● **Task**: Locate and copy each line in the data that contains the word "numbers".

● **Stored data**:
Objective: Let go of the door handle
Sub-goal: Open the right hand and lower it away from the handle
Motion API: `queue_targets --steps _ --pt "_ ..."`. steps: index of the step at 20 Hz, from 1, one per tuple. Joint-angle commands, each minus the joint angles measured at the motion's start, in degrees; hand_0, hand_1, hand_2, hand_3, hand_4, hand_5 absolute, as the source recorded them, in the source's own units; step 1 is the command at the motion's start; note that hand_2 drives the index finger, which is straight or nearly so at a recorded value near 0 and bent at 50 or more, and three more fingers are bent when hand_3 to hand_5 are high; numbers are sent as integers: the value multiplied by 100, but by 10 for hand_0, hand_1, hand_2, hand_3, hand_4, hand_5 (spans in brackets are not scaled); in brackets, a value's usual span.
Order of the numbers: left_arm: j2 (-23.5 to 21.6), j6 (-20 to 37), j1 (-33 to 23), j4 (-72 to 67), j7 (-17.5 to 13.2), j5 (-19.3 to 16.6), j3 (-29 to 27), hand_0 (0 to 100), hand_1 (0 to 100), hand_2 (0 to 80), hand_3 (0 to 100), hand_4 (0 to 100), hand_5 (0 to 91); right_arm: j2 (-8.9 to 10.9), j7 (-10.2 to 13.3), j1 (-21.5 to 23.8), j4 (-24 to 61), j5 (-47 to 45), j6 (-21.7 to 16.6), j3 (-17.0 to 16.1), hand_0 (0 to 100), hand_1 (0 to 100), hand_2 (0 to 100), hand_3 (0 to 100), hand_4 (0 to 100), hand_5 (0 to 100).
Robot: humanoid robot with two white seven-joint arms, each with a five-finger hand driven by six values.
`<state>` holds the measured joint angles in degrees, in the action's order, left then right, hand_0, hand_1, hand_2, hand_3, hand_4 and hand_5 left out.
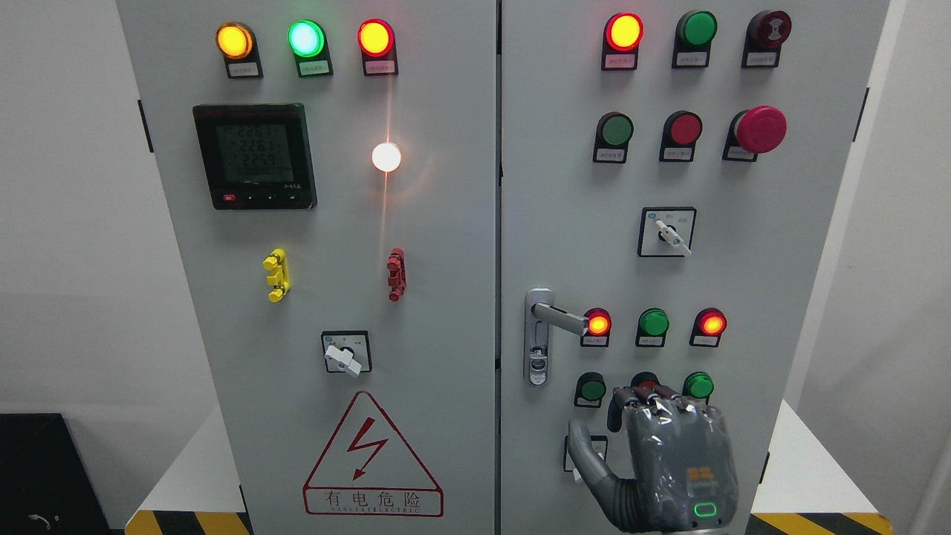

● **Task response**:
Motion API: `queue_targets --steps _ --pt "_ ..."`. steps: index of the step at 20 Hz, from 1, one per tuple. Joint-angle commands, each minus the joint angles measured at the motion's start, in degrees; hand_0, hand_1, hand_2, hand_3, hand_4, hand_5 absolute, as the source recorded them, in the source's own units; step 1 is the command at the motion's start; note that hand_2 drives the index finger, which is straight or nearly so at a recorded value near 0 and bent at 50 or more, and three more fingers are bent when hand_3 to hand_5 are high; numbers are sent as integers: the value multiplied by 100, but by 10 for hand_0, hand_1, hand_2, hand_3, hand_4, hand_5 (spans in brackets are not scaled); in brackets, a value's usual span.
Order of the numbers: left_arm: j2 (-23.5 to 21.6), j6 (-20 to 37), j1 (-33 to 23), j4 (-72 to 67), j7 (-17.5 to 13.2), j5 (-19.3 to 16.6), j3 (-29 to 27), hand_0 (0 to 100), hand_1 (0 to 100), hand_2 (0 to 80), hand_3 (0 to 100), hand_4 (0 to 100), hand_5 (0 to 91); right_arm: j2 (-8.9 to 10.9), j7 (-10.2 to 13.3), j1 (-21.5 to 23.8), j4 (-24 to 61), j5 (-47 to 45), j6 (-21.7 to 16.6), j3 (-17.0 to 16.1), hand_0 (0 to 100), hand_1 (0 to 100), hand_2 (0 to 100), hand_3 (0 to 100), hand_4 (0 to 100), hand_5 (0 to 100).

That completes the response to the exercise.